I concetti di caducità e resilienza trovano un’ulteriore e spiazzante declinazione nel lavoro di Elisabetta Di Maggio, da sempre impegnata a rivelare le trame invisibili che strutturano la nostra quotidianità, attraverso interventi chirurgici su elementi vegetali e organici. Ne è una prova perfetta l’opera Senza titolo (2024), una foglia di Eryngium Maritimum intagliata minuziosamente, lasciata essiccare e poggiata su un foglio di carta: dietro di essa, disegnata a matita, si scorge l’ombra della foglia stessa, un segno delicato e quasi impercettibile, visibile solo a un occhio attento.
Custodita all’interno di una teca, un’altra opera Senza titolo (2026) trasforma invece una semplice saponetta nel terreno di un’operazione al limite del surreale: l’artista ne incide minuziosamente una piccola porzione di superficie con un bisturi, fino a evocare la trama di un sentiero di ciottoli, per poi trafiggerne un lato con delle spine di rosa. Questo inaspettato accostamento tramuta un rassicurante strumento di detersione in una potenziale fonte di dolore pungente, dando vita a un manufatto onirico che trasforma un banale oggetto in un affascinante allegoria della vita. Davanti a tale visione, l’osservatore non può che restare ammaliato dalla dedizione e dalla pazienza meditativa necessarie per plasmare una simile fragilità.

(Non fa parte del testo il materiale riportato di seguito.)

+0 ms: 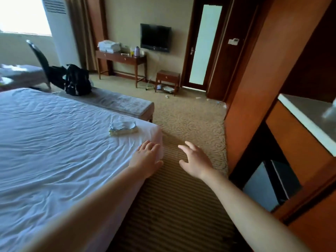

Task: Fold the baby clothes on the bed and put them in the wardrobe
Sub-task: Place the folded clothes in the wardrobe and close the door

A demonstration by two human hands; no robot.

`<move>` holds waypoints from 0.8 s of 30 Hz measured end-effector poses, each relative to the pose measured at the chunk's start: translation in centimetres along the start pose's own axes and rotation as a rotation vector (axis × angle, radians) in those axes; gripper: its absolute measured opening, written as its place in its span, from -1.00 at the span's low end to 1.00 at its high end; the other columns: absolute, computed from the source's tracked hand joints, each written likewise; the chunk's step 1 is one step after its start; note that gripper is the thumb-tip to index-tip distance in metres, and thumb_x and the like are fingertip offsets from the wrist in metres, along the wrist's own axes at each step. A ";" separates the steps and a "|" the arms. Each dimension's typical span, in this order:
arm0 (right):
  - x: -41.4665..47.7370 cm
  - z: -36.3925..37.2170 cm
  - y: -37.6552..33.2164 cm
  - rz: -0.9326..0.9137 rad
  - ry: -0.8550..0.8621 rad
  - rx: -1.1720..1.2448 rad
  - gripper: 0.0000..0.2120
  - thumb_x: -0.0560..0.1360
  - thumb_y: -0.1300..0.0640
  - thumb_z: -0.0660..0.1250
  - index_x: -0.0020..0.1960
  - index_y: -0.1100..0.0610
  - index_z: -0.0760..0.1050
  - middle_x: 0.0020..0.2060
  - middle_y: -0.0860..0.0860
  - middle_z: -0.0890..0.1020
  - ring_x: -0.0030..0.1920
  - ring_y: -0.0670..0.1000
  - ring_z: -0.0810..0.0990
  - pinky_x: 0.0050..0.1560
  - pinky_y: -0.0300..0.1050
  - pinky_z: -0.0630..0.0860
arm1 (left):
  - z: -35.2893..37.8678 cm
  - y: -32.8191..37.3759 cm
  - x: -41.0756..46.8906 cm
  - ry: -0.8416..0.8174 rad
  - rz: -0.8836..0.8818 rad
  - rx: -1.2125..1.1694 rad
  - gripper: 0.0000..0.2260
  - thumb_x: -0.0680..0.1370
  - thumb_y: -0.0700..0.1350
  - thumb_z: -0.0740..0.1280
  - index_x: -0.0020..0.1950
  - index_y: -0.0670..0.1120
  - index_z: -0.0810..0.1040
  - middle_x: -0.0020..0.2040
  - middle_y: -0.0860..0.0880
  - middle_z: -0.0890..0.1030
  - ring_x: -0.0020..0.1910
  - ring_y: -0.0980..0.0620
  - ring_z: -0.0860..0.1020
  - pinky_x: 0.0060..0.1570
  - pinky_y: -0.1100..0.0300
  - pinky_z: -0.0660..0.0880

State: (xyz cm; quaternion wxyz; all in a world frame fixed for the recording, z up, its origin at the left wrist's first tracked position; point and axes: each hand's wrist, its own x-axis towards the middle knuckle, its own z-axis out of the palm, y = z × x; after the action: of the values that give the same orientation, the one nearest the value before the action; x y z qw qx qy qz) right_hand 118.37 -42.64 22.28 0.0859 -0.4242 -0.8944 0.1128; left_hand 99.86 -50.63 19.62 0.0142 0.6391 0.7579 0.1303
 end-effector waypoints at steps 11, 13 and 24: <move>14.2 3.7 0.9 -0.266 -0.130 0.017 -0.42 0.49 0.04 0.32 0.49 0.02 0.30 0.52 0.11 0.22 0.53 0.05 0.14 0.53 0.03 0.02 | 2.0 -5.2 5.2 0.010 -0.312 -0.005 -0.39 0.59 0.14 0.25 0.56 -0.01 0.14 0.56 -0.01 0.18 0.58 -0.02 0.00 0.48 0.09 0.04; 16.8 4.4 0.1 -0.302 -0.150 0.011 -0.42 0.49 0.03 0.31 0.49 0.01 0.29 0.52 0.11 0.22 0.53 0.05 0.14 0.53 0.04 0.03 | 2.2 -7.0 6.3 0.027 -0.343 -0.001 -0.40 0.59 0.14 0.26 0.56 -0.01 0.15 0.55 -0.02 0.20 0.58 -0.04 0.02 0.49 0.08 0.06; 34.8 8.6 -5.2 -0.321 -0.217 -0.002 -0.44 0.52 0.03 0.27 0.50 -0.02 0.26 0.52 0.06 0.21 0.51 0.05 0.16 0.51 -0.03 0.03 | 2.4 -21.7 18.6 0.017 -0.373 0.024 -0.41 0.58 0.15 0.27 0.53 -0.05 0.22 0.53 -0.07 0.25 0.56 -0.06 0.08 0.48 0.09 0.06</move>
State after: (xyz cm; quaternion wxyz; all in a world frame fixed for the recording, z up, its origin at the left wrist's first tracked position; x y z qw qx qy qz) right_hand 90.66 -19.88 17.48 0.0051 -0.2616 -0.9547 0.1417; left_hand 76.01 -35.35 15.30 0.0240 0.4867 0.8648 0.1216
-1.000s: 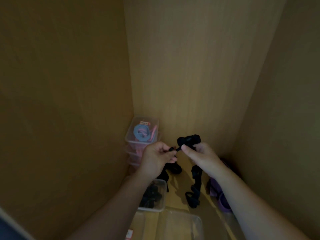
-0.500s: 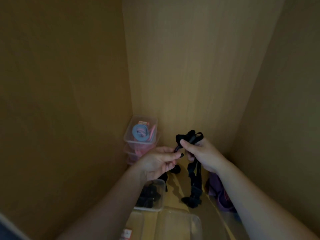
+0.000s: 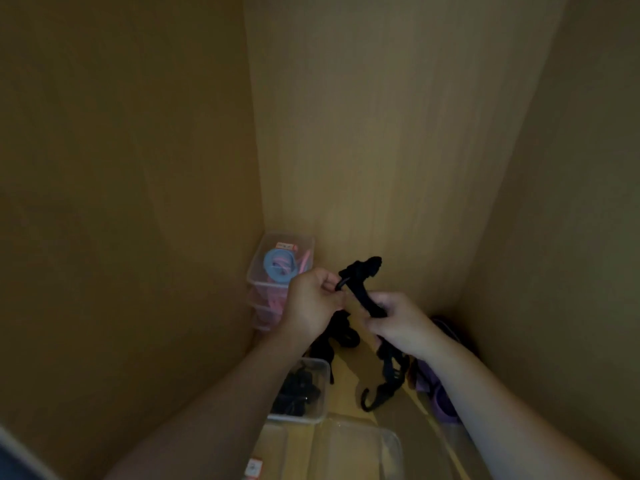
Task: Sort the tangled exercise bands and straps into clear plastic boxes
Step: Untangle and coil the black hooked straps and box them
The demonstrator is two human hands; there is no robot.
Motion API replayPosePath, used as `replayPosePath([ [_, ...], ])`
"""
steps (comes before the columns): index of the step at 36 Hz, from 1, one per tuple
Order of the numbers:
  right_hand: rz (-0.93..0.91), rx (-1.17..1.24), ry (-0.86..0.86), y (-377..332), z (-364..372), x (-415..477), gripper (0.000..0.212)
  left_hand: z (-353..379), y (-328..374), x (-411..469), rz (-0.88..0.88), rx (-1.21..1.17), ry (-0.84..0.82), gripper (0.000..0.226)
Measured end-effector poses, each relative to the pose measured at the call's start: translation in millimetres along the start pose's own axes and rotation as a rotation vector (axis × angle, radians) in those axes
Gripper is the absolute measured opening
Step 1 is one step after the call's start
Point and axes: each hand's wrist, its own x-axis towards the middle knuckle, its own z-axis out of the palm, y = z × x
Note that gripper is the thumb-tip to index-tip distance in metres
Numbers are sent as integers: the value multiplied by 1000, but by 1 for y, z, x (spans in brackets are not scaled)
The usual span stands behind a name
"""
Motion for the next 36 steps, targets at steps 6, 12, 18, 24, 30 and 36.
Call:
replayPosePath([
  [6,-92,-324,-5,-6,-17,-3,37,-10,-8,9,222,417,-27,5],
  [12,-199,-505,-39,-4,-29,2,28,-15,2,14,234,545,-213,20],
  [18,-244,-479,-32,3,-25,5,19,-18,2,10,281,539,-338,26],
  [24,-228,-391,-21,3,-23,7,13,-14,-7,6,309,560,-443,46],
  [30,-159,-324,-86,0,-27,6,22,-17,-4,8,388,590,-318,25],
  [36,-186,-408,-73,1,-28,4,31,-24,-8,8,459,671,-334,23],
])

Concludendo il percorso, emerge chiara la sensazione che i materiali esposti non si limitino semplicemente a narrare se stessi ma spingano piuttosto chi guarda a costruirsi una propria narrazione intima. Più che osservare degli oggetti, lo spettatore è invitato a rimettere in discussione il peso, le cicatrici e il delicato equilibrio della propria esistenza, in un continuo e silenzioso dialogo tra le forme dello spazio e i tempi della propria vita passata, presente e futura.